_Problem statement_.
The answer must consist of every line below containing "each".

[[ Data shown, beginning ]]

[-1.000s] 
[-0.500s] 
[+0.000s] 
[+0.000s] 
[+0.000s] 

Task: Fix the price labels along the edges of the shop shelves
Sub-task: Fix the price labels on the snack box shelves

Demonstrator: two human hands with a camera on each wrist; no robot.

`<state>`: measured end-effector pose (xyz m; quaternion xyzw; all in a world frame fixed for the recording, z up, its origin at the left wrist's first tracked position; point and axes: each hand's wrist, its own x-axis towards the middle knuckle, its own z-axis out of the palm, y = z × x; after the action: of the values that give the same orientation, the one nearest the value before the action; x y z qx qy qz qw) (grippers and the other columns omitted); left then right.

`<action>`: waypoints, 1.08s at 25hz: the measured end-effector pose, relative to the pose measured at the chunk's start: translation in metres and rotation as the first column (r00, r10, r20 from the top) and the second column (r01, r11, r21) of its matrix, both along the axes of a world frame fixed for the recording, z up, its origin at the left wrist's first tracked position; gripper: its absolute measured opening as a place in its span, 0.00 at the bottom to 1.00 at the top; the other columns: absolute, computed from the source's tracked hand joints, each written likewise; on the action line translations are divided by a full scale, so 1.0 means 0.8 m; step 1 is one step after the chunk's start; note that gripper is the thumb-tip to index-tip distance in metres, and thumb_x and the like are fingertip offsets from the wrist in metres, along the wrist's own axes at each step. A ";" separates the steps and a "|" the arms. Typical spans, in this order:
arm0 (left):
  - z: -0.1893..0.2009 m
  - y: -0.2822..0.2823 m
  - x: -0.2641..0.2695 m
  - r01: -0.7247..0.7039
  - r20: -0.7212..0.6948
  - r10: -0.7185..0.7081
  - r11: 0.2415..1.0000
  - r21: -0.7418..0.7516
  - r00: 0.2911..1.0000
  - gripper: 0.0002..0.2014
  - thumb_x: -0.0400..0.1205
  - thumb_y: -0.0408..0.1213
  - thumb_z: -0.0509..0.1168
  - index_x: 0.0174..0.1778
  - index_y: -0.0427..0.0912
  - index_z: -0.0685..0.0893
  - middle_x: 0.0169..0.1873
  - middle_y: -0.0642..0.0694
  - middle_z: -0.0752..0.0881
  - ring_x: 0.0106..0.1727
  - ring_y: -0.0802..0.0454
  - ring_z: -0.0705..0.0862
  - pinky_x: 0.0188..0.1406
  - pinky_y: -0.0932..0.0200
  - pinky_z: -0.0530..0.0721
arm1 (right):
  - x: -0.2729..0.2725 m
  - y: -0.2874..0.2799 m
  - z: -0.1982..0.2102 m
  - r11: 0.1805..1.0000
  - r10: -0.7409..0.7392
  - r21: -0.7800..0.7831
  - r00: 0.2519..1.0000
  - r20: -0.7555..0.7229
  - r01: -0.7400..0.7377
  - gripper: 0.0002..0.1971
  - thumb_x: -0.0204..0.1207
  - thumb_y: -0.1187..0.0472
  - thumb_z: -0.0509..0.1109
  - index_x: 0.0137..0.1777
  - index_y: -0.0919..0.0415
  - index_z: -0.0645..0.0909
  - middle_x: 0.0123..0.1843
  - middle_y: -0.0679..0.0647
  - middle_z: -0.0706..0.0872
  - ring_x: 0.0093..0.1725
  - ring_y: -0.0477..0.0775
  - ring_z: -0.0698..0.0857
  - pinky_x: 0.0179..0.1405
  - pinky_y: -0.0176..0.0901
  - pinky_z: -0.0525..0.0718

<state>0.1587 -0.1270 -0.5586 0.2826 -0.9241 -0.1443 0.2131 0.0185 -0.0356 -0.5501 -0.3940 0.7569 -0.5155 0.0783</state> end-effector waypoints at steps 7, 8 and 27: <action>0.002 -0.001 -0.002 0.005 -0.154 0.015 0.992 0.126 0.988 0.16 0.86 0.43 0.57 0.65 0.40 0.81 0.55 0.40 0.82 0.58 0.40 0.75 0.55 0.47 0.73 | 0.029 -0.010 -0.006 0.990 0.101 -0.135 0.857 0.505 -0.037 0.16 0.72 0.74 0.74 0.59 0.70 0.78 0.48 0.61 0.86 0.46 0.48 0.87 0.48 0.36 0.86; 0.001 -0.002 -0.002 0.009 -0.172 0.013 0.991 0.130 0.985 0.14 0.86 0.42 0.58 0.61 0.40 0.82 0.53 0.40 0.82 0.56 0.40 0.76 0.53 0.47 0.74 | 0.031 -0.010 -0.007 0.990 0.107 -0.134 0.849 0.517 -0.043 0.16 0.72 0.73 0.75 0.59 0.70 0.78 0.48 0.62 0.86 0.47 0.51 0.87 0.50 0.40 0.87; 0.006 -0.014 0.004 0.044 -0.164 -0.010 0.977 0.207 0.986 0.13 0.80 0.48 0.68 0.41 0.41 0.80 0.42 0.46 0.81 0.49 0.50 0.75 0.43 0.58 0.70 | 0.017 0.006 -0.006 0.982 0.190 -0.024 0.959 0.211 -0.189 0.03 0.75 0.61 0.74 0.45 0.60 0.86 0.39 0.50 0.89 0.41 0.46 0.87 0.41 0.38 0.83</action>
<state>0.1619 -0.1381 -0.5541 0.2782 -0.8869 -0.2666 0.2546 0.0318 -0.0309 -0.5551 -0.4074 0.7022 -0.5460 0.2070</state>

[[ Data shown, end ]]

_Expected output_.
Demonstrator: two human hands with a camera on each wrist; no robot.
`<state>`: measured end-effector pose (xyz m; quaternion xyzw; all in a world frame fixed for the recording, z up, its origin at the left wrist's first tracked position; point and axes: each hand's wrist, its own x-axis towards the middle knuckle, its own z-axis out of the palm, y = z × x; after the action: of the values that give the same orientation, the one nearest the value before the action; x y z qx qy qz qw) (grippers and the other columns omitted); left then right.
`<action>`: waypoints, 1.08s at 25hz: the measured end-effector pose, relative to the pose measured at the chunk's start: translation in metres and rotation as the first column (r00, r10, r20 from the top) and the second column (r01, r11, r21) of its matrix, both along the axes of a world frame fixed for the recording, z up, its origin at the left wrist's first tracked position; gripper: its absolute measured opening as a place in its span, 0.00 at the bottom to 1.00 at the top; the other columns: absolute, computed from the source's tracked hand joints, each written likewise; on the action line translations are divided by a full scale, so 1.0 means 0.8 m; step 1 is one step after the chunk's start; note that gripper is the thumb-tip to index-tip distance in metres, and thumb_x and the like are fingertip offsets from the wrist in metres, along the wrist's own axes at each step. A ";" separates the steps and a "|" the arms. Typical spans, in this order:

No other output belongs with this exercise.